Exercise description: Read the data that follows. Then repeat it exactly.

[[ Input open ]]

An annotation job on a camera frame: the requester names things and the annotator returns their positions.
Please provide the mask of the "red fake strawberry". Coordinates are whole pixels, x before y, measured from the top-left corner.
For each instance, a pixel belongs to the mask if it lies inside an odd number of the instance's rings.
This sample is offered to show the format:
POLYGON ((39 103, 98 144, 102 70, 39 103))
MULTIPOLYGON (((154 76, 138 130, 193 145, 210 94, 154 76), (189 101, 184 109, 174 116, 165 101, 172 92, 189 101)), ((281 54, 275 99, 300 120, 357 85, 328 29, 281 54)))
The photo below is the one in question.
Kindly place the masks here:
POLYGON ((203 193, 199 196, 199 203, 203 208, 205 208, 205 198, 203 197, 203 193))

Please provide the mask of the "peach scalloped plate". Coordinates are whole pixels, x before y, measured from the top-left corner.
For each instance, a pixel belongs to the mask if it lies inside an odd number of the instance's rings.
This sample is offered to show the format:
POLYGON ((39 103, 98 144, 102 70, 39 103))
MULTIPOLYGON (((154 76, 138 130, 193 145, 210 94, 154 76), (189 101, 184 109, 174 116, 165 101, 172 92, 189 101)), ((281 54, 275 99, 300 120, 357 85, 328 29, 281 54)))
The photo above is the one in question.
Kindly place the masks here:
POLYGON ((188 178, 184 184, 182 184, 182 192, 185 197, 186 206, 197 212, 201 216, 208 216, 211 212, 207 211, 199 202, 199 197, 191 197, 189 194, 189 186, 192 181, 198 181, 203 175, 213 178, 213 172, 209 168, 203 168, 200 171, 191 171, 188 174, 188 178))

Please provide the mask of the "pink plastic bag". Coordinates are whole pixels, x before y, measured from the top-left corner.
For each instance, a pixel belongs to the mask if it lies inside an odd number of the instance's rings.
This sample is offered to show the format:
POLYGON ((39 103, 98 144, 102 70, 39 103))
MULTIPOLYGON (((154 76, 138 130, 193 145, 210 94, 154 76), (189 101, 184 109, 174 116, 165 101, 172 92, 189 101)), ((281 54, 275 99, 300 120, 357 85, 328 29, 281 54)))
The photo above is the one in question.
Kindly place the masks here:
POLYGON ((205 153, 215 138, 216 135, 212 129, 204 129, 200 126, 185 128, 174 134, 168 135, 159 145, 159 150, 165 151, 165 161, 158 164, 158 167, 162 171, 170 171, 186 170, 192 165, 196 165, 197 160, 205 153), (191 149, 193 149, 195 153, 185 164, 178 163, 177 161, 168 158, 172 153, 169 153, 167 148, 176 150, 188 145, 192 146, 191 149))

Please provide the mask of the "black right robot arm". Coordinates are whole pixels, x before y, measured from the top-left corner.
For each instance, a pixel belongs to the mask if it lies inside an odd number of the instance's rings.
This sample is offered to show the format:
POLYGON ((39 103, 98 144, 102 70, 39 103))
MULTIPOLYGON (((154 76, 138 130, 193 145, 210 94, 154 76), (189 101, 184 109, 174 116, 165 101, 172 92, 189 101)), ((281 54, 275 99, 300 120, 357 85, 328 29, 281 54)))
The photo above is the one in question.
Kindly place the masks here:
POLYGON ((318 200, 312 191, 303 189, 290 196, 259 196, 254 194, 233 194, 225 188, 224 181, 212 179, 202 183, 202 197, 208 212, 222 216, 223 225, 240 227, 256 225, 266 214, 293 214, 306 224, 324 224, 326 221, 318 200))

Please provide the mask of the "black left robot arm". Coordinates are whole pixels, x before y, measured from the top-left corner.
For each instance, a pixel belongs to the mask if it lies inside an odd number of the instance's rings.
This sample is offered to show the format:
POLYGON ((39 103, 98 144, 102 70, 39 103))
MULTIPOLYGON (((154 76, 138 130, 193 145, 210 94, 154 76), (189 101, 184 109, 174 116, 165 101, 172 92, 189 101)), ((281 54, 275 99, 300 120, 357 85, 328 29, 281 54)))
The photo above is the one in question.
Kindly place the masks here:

[[ Input closed ]]

Output for this exercise:
An annotation job on a camera frame: the requester names things and the annotator returns their positions.
Please provide the mask of the "red fake strawberry". Coordinates are whole pixels, x before y, measured from the top-left corner.
For each instance, a pixel belongs to the mask if it lies inside an odd number of the instance's rings.
This sample is offered to show the format:
POLYGON ((39 103, 98 144, 102 70, 39 103))
MULTIPOLYGON (((154 76, 138 130, 193 145, 210 94, 154 76), (189 101, 184 109, 174 116, 165 101, 172 92, 189 101)), ((281 54, 275 99, 300 120, 357 85, 328 29, 281 54)))
The photo below is the one in question.
Kindly place the masks here:
POLYGON ((203 193, 199 196, 199 203, 203 208, 205 208, 205 198, 203 197, 203 193))

Please provide the mask of the "peach scalloped plate". Coordinates are whole pixels, x before y, measured from the top-left corner.
For each instance, a pixel belongs to the mask if it lies inside an odd number of the instance's rings.
This sample is offered to show the format:
POLYGON ((39 103, 98 144, 102 70, 39 103))
MULTIPOLYGON (((154 76, 138 130, 193 145, 210 94, 154 76), (189 101, 184 109, 174 116, 165 101, 172 92, 189 101)), ((281 54, 275 99, 300 120, 357 85, 328 29, 281 54)))
The photo above is the one in question.
Kindly place the masks here:
POLYGON ((188 178, 184 184, 182 184, 182 192, 185 197, 186 206, 197 212, 201 216, 208 216, 211 212, 207 211, 199 202, 199 197, 191 197, 189 194, 189 186, 192 181, 198 181, 203 175, 213 178, 213 172, 209 168, 203 168, 200 171, 191 171, 188 174, 188 178))

Please provide the mask of the "pink plastic bag". Coordinates are whole pixels, x before y, measured from the top-left corner.
For each instance, a pixel belongs to the mask if it lies inside an odd number of the instance's rings.
This sample is offered to show the format:
POLYGON ((39 103, 98 144, 102 70, 39 103))
MULTIPOLYGON (((154 76, 138 130, 193 145, 210 94, 154 76), (189 101, 184 109, 174 116, 165 101, 172 92, 189 101)), ((281 54, 275 99, 300 120, 357 85, 328 29, 281 54)))
The photo above is the one in question.
Kindly place the masks here:
POLYGON ((205 153, 215 138, 216 135, 212 129, 204 129, 200 126, 185 128, 174 134, 168 135, 159 145, 159 150, 165 151, 165 161, 158 164, 158 167, 162 171, 170 171, 186 170, 192 165, 196 165, 197 160, 205 153), (191 149, 193 149, 195 153, 185 164, 178 163, 177 161, 168 158, 172 153, 169 153, 167 148, 176 150, 188 145, 192 146, 191 149))

Please provide the mask of the "black right robot arm". Coordinates are whole pixels, x before y, measured from the top-left corner.
For each instance, a pixel belongs to the mask if it lies inside an odd number of the instance's rings.
This sample is offered to show the format:
POLYGON ((39 103, 98 144, 102 70, 39 103))
MULTIPOLYGON (((154 76, 138 130, 193 145, 210 94, 154 76), (189 101, 184 109, 174 116, 165 101, 172 92, 189 101)), ((281 54, 275 99, 300 120, 357 85, 328 29, 281 54)))
The photo above is the one in question.
Kindly place the masks here:
POLYGON ((318 200, 312 191, 303 189, 290 196, 259 196, 254 194, 233 194, 225 188, 224 181, 212 179, 202 183, 202 197, 208 212, 222 216, 223 225, 240 227, 256 225, 266 214, 293 214, 306 224, 324 224, 326 221, 318 200))

Please provide the mask of the "black left robot arm". Coordinates are whole pixels, x before y, measured from the top-left corner.
For each instance, a pixel belongs to the mask if it lies inside an odd number of the instance's rings.
This sample is offered to show the format:
POLYGON ((39 103, 98 144, 102 70, 39 103))
MULTIPOLYGON (((154 76, 138 130, 193 145, 210 94, 154 76), (189 101, 184 109, 174 116, 165 101, 172 92, 189 101)), ((281 54, 275 99, 300 120, 357 85, 328 29, 281 54)))
The photo above is the one in question.
Kindly place the masks here:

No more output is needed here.